Thursday, March 5, 2009
Health care reform needed but Obama, advocates must be honest in their portrayals of problem
ABC News says that President Barack Obama today misrepresented the truth about the severity of health care costs on American families.
Obama said there was a bankruptcy due to medical costs every 30 seconds. ABC News says he was way off.
In addition, the figure of 48 million used to describe the number of uninsured Americans needs more clarification. The Heritage Foundation says that 30 million actually are without health care. The remainder have access to it but don't sign for whatever reason.

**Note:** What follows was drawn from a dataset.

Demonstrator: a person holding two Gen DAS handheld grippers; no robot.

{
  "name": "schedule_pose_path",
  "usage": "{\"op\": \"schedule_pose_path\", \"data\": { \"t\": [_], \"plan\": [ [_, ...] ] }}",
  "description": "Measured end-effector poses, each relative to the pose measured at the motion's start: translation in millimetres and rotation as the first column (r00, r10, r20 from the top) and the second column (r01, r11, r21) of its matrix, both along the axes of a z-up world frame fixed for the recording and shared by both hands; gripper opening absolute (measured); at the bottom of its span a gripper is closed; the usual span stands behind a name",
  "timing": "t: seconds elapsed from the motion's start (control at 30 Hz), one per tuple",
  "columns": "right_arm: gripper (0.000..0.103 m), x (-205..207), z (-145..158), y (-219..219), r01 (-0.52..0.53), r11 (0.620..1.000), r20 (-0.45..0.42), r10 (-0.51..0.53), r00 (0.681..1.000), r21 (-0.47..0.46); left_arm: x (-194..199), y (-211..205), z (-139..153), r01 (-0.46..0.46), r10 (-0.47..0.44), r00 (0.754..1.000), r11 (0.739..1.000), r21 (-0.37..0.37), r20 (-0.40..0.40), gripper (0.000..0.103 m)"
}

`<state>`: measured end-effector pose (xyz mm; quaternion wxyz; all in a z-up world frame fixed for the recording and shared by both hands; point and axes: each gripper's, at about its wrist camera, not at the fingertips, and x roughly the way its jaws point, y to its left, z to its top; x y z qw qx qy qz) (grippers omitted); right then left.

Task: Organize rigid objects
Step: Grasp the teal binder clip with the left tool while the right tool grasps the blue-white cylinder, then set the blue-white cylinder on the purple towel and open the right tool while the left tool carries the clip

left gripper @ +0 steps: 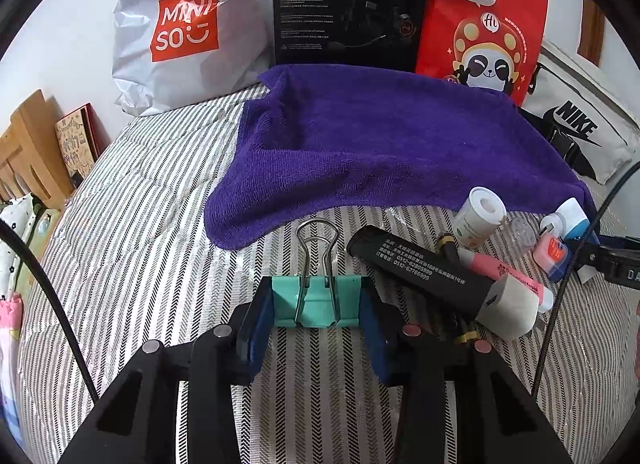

I have seen no one dispute the Heritage Foundation contention.
I believe in universal health care for the savings it will ultimately produce for all health care consumers. We've got the stop the money grubbers in the health care industry by forcing collective change.
I also believe no American should live in fear of being without the care to save their lives. I know such fear as a leukemia survivor so far.
But the issue must be represented accurately. Obama failed to do that today at a gathering meant to show the nation the extent of the problem. He hurt more than helped.
ABC reports:
President Obama’s kicking off his health care reform today in the worst possible way: with a mischaracterization of data.
“The cost of health care now causes a bankruptcy in America every thirty seconds," Obama said at the opening of his White House forum on health care reform. The problem: That claim, based on a 2001 survey, is simply unsupportable.
The figure comes from a 2005 Harvard University study saying that 54 percent of bankruptcies in 2001 were caused by health expenses. We reviewed it internally and knocked it down at the time; an academic reviewer did the same in 2006. Recalculating Harvard’s own data, he came up with a far lower figure – 17 percent.
A more recent study by another group, approaching it another way, indicates that in 2007 about eight-tenths of one percent of Americans lived in families that filed for bankruptcy as a result of medical costs. That rings a little less loudly than “one every 30 seconds.”